> _YOUR GOAL_: Copy nothing but the lines below running from the line containing "Point to the white left wrist" through the line containing "Point to the white wrist", both end lines included.
---+---
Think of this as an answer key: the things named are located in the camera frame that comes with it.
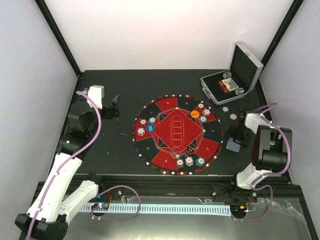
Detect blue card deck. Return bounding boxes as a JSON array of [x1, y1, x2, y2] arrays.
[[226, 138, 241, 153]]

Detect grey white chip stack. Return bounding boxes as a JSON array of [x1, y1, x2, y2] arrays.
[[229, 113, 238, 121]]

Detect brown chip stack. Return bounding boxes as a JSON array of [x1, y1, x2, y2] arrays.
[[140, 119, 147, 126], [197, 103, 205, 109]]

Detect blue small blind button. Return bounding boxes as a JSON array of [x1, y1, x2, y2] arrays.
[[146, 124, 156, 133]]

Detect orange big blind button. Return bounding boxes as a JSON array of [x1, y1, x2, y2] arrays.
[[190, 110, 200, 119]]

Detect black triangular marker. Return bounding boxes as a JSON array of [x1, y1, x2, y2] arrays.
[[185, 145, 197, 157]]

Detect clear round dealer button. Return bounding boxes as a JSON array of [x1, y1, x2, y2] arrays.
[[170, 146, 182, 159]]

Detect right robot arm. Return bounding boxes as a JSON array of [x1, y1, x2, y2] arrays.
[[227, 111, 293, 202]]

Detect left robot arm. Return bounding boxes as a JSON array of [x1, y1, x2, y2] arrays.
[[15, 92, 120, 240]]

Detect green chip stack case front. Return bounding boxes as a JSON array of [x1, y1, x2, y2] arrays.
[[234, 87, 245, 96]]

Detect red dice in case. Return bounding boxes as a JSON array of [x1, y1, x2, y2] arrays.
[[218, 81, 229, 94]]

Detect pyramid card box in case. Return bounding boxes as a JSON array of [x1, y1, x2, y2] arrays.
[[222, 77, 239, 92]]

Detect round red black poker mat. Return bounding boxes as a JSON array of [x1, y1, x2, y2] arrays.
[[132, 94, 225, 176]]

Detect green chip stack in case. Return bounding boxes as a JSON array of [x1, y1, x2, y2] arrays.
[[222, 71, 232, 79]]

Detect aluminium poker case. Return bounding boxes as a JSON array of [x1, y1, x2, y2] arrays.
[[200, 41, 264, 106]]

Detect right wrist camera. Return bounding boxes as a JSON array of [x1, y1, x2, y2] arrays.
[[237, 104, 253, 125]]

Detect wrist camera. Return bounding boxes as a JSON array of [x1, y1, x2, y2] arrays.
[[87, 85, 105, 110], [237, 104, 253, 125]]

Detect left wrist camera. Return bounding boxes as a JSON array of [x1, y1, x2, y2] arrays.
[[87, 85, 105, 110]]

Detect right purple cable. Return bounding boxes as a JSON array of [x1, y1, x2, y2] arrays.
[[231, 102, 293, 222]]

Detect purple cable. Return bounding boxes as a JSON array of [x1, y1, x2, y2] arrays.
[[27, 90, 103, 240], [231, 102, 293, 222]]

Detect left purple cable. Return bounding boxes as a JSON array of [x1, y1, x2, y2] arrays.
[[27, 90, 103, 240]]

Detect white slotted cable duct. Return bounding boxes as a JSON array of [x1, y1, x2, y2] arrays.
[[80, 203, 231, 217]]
---+---
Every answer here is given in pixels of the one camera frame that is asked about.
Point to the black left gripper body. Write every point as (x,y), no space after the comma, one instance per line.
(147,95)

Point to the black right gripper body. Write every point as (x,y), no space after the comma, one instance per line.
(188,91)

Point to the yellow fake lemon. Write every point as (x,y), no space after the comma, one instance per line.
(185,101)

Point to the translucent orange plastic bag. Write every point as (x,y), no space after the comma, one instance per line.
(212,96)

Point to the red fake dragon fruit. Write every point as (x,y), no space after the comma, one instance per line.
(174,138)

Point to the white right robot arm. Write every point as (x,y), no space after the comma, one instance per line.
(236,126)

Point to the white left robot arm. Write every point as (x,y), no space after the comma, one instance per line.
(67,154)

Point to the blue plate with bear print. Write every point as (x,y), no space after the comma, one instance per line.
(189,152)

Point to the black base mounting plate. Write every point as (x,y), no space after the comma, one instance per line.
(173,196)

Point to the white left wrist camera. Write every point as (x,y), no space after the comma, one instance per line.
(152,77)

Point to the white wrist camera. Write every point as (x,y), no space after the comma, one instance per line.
---+---
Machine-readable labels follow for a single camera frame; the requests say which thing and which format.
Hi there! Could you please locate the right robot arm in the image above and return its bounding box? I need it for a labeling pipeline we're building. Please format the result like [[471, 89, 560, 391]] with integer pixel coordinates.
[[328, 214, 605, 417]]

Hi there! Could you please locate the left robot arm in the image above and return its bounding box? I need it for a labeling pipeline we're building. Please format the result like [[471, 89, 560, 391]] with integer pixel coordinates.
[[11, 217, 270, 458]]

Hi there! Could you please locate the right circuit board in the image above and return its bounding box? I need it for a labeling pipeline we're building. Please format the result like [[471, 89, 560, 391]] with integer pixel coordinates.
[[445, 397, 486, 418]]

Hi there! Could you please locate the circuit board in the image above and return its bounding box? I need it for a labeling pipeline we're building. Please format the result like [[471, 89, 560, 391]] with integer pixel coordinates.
---+---
> _EXERCISE RESPONSE_:
Point to the white left wrist camera. Write every point as (x,y), no space after the comma, one instance per line.
(152,77)

Point to the white wrist camera. Write every point as (x,y), no space after the comma, one instance per line.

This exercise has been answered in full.